Он знал это слово. На букву «Т». Но что-то (или кто-то?) помешало ему произнести его вслух. Он уже бывал в Сахаре. Действительно, очень милые люди… Дика, по доброте, хотела что-то у них купить, так они ее всем табором отговаривали: не берите, не берите! вот это, смотрите, куда красивее и дешевле! – подсовывая вообще уже черт-те что. Урбино прогнал воспоминание, и, что удивительно, слово это начисто стерлось и из его памяти, как только он решил не называть его Лили. «Трилобиты?» – нет, это окаменелости такие древние… Слово! – только что было и нет. Такого с ним еще не бывало, чтобы слово так испарилось. Как капля воды в Сахаре.
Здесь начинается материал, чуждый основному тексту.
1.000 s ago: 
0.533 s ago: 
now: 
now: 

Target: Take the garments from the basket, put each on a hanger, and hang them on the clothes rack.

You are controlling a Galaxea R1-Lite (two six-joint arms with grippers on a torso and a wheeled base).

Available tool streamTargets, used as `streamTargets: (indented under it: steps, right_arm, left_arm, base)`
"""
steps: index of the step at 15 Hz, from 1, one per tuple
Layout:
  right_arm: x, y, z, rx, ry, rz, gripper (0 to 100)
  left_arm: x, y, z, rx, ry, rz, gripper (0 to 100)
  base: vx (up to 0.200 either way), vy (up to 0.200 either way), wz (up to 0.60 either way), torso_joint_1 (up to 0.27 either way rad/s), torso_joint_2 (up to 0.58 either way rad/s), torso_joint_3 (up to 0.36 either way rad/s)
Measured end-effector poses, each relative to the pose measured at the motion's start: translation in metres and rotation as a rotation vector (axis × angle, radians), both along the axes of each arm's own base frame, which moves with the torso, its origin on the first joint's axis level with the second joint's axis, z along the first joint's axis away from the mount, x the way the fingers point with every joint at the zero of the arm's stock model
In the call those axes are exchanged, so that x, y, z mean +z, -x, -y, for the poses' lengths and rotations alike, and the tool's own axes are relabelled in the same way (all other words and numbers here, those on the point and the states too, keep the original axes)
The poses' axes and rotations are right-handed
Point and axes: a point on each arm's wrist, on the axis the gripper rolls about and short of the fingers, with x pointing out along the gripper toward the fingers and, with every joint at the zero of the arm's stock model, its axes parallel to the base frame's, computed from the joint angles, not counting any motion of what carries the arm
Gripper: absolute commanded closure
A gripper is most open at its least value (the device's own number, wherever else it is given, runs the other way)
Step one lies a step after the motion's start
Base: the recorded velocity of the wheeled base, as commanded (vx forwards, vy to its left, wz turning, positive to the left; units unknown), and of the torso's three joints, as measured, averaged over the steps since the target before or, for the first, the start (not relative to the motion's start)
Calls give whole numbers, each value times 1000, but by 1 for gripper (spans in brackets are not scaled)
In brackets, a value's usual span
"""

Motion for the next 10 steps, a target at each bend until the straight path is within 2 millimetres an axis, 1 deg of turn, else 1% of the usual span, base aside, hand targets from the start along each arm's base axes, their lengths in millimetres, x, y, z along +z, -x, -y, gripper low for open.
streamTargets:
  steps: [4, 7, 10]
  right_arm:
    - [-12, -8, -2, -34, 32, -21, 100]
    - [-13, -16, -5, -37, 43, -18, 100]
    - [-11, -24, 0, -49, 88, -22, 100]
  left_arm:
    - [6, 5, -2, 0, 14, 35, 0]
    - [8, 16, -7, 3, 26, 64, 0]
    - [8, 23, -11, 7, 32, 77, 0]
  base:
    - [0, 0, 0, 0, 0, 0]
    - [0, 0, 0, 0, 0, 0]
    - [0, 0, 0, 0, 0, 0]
– Значит, вы не считаете меня такой уж дурой? Просто я не очень образованна, давно ни с кем не болтала… вы уж простите, если что не так скажу…
– Что вы, что вы! Вы так замечательно чувствуете слово!
– Приятно слышать от поэта. Впрочем, это к Марлен… Она тоже стишки пописывает… Вот взгляните.
– И Ангел поскользнулся на крыле… – бормотал Урбино. – Послушайте, это же совсем неплохо!
– Что эта дьяволица может понимать в ангелах?
– Ветка качается в центре покоя… Если б я знала, что это такое![33] А это вообще замечательно!
– Обязательно передам ей ваше благосклонное мнение. – Лили поджала губы.
– У меня тоже что-то подобное было, – увлеченно продолжал Урбино. – Не помню… Что-то про то, как в безветренную погоду засыпают деревья на закате. Они всеми веточками пошевелятся, прежде чем замереть. Это их собственные, не вынужденные внешними воздействиями движения! Особенно меня потрясли подсолнуховые поля…
– Это как у Ван Гога, что ли?
– У него подсолнухи, а то поля до горизонта… Я даже сделал одно открытие, только никто из биологов мне не поверил. На солнечном склоне… Впрочем, не буду.